The Augsburg, Germany-based company has raised $20 million, funding that it plans to use to continue building out its business, as well as its technology, both in terms of the hardware and the cloud-based software platform, German Bionic IO, that works with the exoskeletons to optimize them and help them “learn” to work better.

The Cray X currently can compensate up to 30 kg for each lifting movement, the company says.

“With our groundbreaking robotic technology that combines human work with the industrial Internet of Things (IIoT), we literally strengthen the shop floor workers’ backs in an immediate and sustainable way. Measurable data underscores that this ultimately increases productivity and the efficiency of the work done,” says Armin G. Schmidt, CEO of German Bionic, in a statement. “The market for smart human-machine systems is huge and we are now perfectly positioned to take a major share and substantially improve numerous working lives.”

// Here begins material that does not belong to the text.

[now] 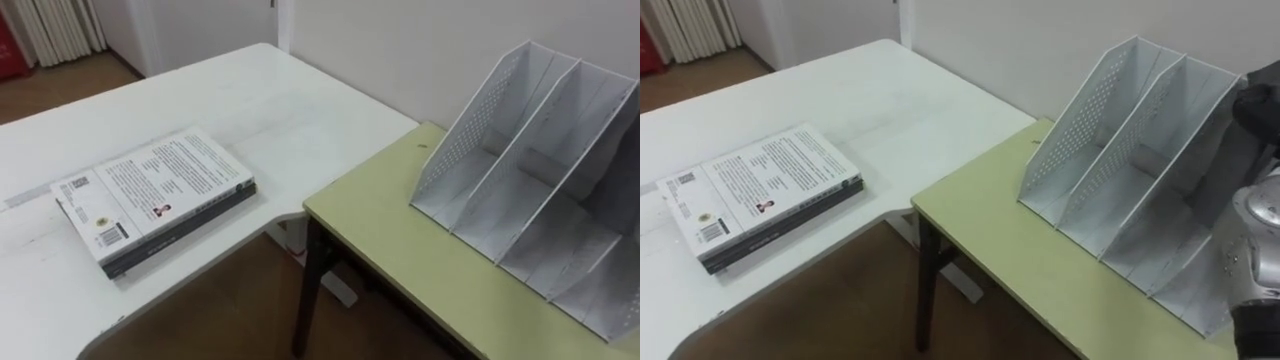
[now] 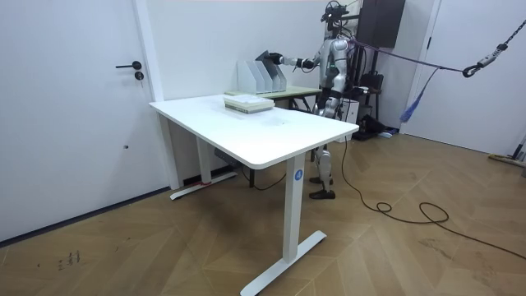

The Series A is being co-led by Samsung Catalyst Fund, a strategic investment arm from the hardware giant, and German investor MIG AG, one of the original backers of BioNtech, the breakthrough company that’s developed the first Covid-19 vaccine to be rolled out globally.

Storm Ventures, Benhamou Global Ventures (founded and led by Eric Benhamou, who was the founding CEO of Palm and before that the CEO of 3com), and IT Farm all also participated. Previously, German Bionic had only raised $3.5 million in seed funding (with IT Farm, Atlantic Labs, and individual investors participating).

German Bionic’s rise comes at an interesting moment in terms of how automation and cloud technology are sweeping the world of work. When people talk about the next generation of industrial work, the focus is usually on more automation and the rise of robots to replace humans in different stages of production.

But at the same time, some robotics technologists have worked on another idea. Since we’re still probably still a long way away unable to make robots that are just like humans but better in terms of cognition and all movements, instead, create hardware that doesn’t replace, but augments, live laborers, to help make them stronger while still being able to retain the reliable and fine-tuned expertise of those humans.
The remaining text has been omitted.